Tyler Greenville,FlorenceSouth Carolina
Tyler Florence has been a presenter, host, or judge on Globe Trekker, Food 911 (a rapid rescue food show), How to Boil Water (a culinary show for beginner cooks), Worst Cooks in America, and currently hosts Tyler’s Ultimate (his signature series), The Great Food Truck Race and Bite Club on the Food Network.
His 15+ year career on the tv channel has seen him on various specials, including Planet Food, All American Festivals, and My Country, My Kitchen. Before becoming a professional chef, Florence grew up in Greenville, South Carolina, with a population of about 70,000, learning about southern food and cooking from his paternal grandmother, Edith Florence, affectionately known as “Florence Mamma.” He incorporates those southern roots into many of his dishes, which he credits as solidly American with international influences.
Justin Warner Hagerstown, Maryland
Justin Warner has appeared on a number of Food Network shows, including 24-Hour Restaurant Battle, Guy’s Grocery Games, Tournament of Champions, Cutthroat Kitchen, and more.
Most notably, Warner was the winner of Food Network Star’s eighth season, wherein Alton Brown mentored him.
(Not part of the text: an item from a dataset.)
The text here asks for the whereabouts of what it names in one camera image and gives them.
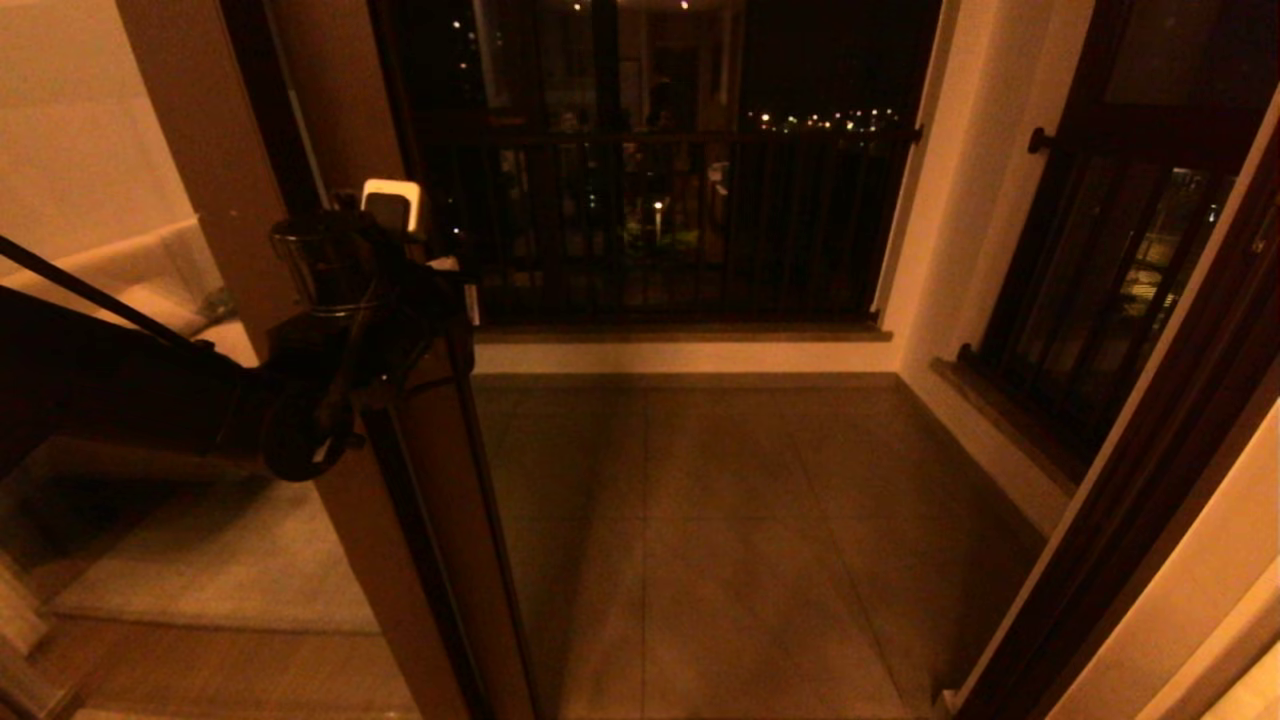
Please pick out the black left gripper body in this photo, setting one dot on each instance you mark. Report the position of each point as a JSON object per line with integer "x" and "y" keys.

Warner does not have formal culinary training, but he was inspired to cook by his father, who passed away a couple of years after Warmer graduated high school. He is known for his interesting and unique approach to flavors.
Jason Smith Grayson, Kentucky
Winning both the third season of the Holiday Baking Championship and Food Network Star, Season 13, Jason Smith made a name for himself after working as a school cafeteria cooking manager and caterer.
In addition to those roles, Smith has served as a judge on Best Baker in America and Worst Bakers in America. The self-taught chef and baker describes his cooking as down-home but elevated and budget-friendly. He is a crowd favorite with his bright, vibrant outfits and folksy Kentucky sayings.
Sean Brock Pound, Virginia
Sean Brock has been a revolutionary force in southern cuisine, landing on TV shows: PBS’ The Mind of a Chef, Netflix’s Chef’s Table, Food Network’s Iron Chef America, and more.
He has published two cookbooks and won James Beard Awards and published cookbooks. In 2010, Brock won the James Beard Award for Best Chef, Southeast, and is a four-time finalist for Outstanding Chef and a three-time finalist for Rising Star Chef. He currently owns and operates Nashville, Tennessee, based restaurants: Joyland, The Continental, and Audrey & June.
Brock dedicated his career to preserving southern and Appalachian culinary traditions and has led the way for future generations of chefs.
While each of these bakers had made a name for themselves on major network television, they all have backgrounds rooted in Appalachia, a region covering 423 counties across 13 states and spanning 206,000 square miles. With unique economic, social,
and many challenges based on location, the region’s 26.1 million residents live in parts of Alabama, Georgia, Kentucky, Maryland, Mississippi, New York, North Carolina, Ohio, Pennsylvania, South Carolina, Tennessee, Virginia, and the entirety of West Virginia.
These chefs overcame hardships associated with their locations and used their upbringings to inform their future and power their careers.